President Biden has pledged that the United States will halve its carbon pollution by 2030 and eliminate it by 2050, something scientists say all major economies must do if the world is to avoid the deadliest and costliest effects of climate change. This year, the EPA has rushed to finalize new rules to curb pollution from cars, trucks, power plants and methane leaks from oil and gas wells.

If he wins a second term, Biden wants to cut emissions from steel, cement and other heavy industries, even though these industries have never been required to reduce their emissions that cause global warming.

But a string of recent Supreme Court losses could make it difficult for the EPA to implement these plans.

“There’s been a steady erosion of environmental law,” said Patrick Parenteau, an environmental law expert at Vermont Law School. “These decisions mean that Biden, if he gets a second term, won’t be able to do much differently on the environment, and especially on climate.”

Christine Todd Whitman, a Republican former governor of New Jersey and administrator of the EPA during the George W. Bush administration, said environmental regulations can sometimes go too far and need to be tempered by the courts. But she said she saw the recent Supreme Court rulings as an alarming new precedent.

“What this activist conservative court is doing now, what really upsets me, is trying to implement a political agenda,” Ms. Whitman said. “They’re looking for an opportunity to make a statement. And it circumvents and undermines the authorities. It’s as if they’re taking the attitude that all regulations are bad and we’re going to stop them all before they go too far.”

That will have damaging consequences, she said.

“If you don’t have clean air to breathe and water to drink, it’s going to cost a lot of money,” Ms. Whitman said. “This puts the lives of many people at risk.”

For example, the court’s decision to curtail the EPA’s authority to regulate wetlands and so-called ephemeral streams means that about half of the nation’s wetlands could be polluted or paved over without federal penalty, potentially harming thousands of species of plants and animals. What’s more, new research has shown that the court’s decision also leaves major U.S. river basins vulnerable to pollution.

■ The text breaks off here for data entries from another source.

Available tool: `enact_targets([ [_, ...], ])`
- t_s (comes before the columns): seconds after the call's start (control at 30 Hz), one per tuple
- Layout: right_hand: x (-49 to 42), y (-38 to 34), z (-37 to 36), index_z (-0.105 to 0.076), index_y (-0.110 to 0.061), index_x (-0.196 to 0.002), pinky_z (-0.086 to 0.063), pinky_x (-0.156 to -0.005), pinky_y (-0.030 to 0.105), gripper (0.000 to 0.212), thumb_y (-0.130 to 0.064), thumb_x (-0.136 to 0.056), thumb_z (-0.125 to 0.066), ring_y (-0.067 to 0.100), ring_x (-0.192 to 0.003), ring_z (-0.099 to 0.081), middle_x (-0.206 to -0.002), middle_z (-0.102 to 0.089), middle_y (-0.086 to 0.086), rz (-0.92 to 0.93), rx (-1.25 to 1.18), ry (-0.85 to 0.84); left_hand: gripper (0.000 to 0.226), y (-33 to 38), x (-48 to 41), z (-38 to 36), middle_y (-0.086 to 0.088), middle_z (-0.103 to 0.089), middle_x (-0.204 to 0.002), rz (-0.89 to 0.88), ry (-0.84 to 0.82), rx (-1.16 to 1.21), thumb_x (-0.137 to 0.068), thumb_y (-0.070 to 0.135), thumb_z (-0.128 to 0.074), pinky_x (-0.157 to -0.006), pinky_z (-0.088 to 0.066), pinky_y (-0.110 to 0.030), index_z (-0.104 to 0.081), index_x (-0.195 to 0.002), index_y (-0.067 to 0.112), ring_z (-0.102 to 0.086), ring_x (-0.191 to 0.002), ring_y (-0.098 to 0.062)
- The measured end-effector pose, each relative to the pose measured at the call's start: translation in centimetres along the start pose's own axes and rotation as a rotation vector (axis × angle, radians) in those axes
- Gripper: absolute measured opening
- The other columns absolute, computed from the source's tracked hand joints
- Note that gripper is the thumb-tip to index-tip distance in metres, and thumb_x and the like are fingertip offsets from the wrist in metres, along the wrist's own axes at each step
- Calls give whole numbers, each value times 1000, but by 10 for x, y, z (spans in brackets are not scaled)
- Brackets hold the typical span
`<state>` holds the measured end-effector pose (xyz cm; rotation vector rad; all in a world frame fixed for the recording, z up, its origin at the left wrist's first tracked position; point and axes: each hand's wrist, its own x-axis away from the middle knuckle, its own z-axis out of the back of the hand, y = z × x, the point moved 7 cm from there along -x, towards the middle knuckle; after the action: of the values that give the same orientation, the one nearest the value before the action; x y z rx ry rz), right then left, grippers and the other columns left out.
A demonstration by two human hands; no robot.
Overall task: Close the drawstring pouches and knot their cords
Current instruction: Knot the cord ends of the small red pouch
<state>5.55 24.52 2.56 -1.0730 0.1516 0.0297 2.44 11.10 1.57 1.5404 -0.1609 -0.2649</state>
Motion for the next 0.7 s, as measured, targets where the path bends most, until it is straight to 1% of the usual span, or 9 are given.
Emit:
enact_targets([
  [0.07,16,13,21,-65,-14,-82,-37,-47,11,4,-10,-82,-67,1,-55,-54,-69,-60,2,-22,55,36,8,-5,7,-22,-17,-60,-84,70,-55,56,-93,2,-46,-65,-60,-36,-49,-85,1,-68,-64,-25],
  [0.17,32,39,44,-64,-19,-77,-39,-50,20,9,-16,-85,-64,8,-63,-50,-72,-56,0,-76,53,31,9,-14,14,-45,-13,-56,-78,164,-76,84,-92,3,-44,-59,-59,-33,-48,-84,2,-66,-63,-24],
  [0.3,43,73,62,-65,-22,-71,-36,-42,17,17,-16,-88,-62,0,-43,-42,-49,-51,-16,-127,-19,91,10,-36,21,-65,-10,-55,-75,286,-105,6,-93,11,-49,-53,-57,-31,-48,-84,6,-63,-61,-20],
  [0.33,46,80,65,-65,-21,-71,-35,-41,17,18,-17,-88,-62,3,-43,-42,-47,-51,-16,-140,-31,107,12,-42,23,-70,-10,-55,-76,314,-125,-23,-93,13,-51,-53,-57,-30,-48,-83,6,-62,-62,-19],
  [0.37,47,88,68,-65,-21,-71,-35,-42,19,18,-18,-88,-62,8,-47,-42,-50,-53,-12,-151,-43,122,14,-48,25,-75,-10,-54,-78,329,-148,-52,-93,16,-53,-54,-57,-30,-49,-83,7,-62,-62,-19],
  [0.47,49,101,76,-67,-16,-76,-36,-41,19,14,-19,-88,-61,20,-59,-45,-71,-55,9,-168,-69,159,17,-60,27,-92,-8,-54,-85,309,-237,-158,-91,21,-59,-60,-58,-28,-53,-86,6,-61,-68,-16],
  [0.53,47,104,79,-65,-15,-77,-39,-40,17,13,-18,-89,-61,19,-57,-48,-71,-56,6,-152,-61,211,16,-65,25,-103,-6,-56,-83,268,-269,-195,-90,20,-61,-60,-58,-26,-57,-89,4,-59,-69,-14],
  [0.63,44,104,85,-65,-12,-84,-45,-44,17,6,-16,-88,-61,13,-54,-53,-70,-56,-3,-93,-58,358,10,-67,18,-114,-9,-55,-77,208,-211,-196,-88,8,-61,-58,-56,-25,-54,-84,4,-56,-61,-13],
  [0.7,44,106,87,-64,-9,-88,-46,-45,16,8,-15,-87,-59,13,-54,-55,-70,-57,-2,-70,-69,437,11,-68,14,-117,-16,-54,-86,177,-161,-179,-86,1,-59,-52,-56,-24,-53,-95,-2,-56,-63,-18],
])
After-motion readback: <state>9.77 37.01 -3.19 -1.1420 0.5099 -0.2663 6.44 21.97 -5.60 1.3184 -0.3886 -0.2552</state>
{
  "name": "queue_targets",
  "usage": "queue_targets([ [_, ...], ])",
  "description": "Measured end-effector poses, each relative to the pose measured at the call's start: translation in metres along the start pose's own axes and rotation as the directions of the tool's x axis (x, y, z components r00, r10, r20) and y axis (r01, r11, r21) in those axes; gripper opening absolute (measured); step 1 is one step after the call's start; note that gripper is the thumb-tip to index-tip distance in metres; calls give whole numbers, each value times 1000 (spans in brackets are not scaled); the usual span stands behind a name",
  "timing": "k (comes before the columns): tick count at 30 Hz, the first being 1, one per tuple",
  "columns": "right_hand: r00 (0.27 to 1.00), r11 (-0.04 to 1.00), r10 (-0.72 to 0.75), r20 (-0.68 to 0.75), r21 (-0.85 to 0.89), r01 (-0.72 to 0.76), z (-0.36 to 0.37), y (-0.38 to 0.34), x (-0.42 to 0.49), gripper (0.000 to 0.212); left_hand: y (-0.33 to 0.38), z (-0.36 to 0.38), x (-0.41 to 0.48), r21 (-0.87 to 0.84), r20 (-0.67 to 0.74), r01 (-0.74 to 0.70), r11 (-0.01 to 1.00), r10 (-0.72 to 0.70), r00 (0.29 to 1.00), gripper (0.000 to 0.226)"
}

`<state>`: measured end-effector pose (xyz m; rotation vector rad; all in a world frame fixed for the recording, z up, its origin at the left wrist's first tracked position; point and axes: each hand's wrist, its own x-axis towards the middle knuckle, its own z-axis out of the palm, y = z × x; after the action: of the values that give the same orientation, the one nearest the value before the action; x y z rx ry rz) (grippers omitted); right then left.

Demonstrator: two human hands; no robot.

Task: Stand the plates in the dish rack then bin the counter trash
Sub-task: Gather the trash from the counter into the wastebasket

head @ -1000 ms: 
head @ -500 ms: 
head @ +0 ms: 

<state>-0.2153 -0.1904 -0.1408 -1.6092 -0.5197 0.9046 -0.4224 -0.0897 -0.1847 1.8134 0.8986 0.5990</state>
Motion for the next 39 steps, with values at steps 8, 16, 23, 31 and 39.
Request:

Carrie Severino, president of the Judicial Crisis Network, said in a statement that the judicial decisions rightly transfer authority over decisions with major economic consequences from the executive branch to the legislature.

“For too long, unaccountable bureaucrats in D.C. have imposed destructive regulations that harm farmers, fishermen, and countless small business owners already struggling to survive in our global economy, and the Supreme Court has an opportunity to restore accountability to that process by putting power back in Congress’ hands where it belongs,” she said.

On that last point, environmentalists and conservatives say they agree: If the federal government wants to protect the environment, Congress must update existing laws and pass new legislation.

The nation’s foundational environmental laws, the Clean Air Act and the Clean Water Act, were both written more than fifty years ago, before the effects of climate change and a global economy that has reshaped the ecological and economic landscape.

Since then, Congress has passed one major bill to address climate change: the Inflation Reduction Act 2022. It includes more than $370 billion in incentives for clean energy technologies, including wind and solar energy and electric vehicles. Climate experts call it a strong first step in reducing the country’s emissions, but say much more is needed to completely eliminate them over the next 25 years.

“Agencies have had to use old, existing laws for more than three decades to address new environmental problems,” said Michael Gerrard, director of the Sabin Center for Climate Change Law at Columbia University. “And this new court now makes that extremely difficult. Unless Congress is extremely specific, agencies cannot act. But with Congress largely immobilized, this in turn freezes what they can do.”